DESCRIPTION OF THE TASK. The response should contain only those lines of the entries below that include the string "gripper".

══════════════════════════════

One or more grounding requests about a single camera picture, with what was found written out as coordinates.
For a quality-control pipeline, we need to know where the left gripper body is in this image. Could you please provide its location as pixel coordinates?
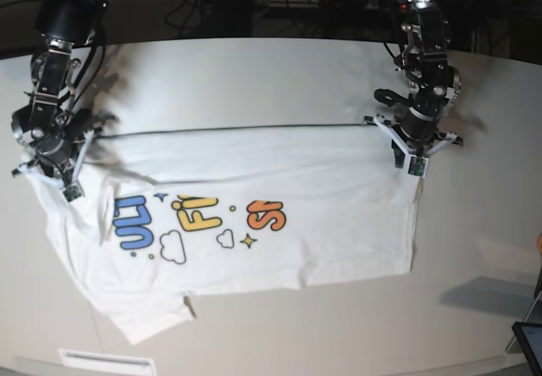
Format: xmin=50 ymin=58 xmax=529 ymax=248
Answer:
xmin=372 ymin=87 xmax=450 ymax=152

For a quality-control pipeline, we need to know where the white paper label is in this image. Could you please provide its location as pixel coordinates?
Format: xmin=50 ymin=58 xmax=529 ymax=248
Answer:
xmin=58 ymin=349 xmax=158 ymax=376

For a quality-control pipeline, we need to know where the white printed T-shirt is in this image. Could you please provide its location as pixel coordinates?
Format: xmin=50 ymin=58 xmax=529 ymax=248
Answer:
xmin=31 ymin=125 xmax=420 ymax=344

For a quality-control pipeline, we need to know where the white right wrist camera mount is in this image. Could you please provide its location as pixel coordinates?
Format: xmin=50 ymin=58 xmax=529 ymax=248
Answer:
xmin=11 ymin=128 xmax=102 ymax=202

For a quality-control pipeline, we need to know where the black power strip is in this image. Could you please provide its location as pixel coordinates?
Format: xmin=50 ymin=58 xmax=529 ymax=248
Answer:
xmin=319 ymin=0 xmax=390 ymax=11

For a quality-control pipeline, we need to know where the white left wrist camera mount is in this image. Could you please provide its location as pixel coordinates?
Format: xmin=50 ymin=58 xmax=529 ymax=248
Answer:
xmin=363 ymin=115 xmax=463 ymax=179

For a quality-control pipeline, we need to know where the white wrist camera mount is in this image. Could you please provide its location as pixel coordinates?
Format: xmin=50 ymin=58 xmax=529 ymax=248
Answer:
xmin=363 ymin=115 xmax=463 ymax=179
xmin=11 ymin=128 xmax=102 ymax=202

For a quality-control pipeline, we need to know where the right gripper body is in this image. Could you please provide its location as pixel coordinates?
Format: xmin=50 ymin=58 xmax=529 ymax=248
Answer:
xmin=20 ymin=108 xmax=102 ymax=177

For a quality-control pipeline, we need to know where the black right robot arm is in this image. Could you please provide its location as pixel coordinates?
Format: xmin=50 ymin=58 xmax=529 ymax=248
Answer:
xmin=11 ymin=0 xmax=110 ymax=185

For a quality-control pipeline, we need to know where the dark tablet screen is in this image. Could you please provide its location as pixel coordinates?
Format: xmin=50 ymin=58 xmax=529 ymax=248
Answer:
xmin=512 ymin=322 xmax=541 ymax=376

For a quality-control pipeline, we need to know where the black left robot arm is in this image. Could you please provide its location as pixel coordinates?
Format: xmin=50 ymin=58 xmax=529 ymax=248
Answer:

══════════════════════════════

WRITTEN SOLUTION.
For a quality-control pipeline, we need to know where the left gripper body is in this image. Could you please provide its location as pixel coordinates?
For a quality-control pipeline, we need to know where the right gripper body is in this image. Could you please provide its location as pixel coordinates?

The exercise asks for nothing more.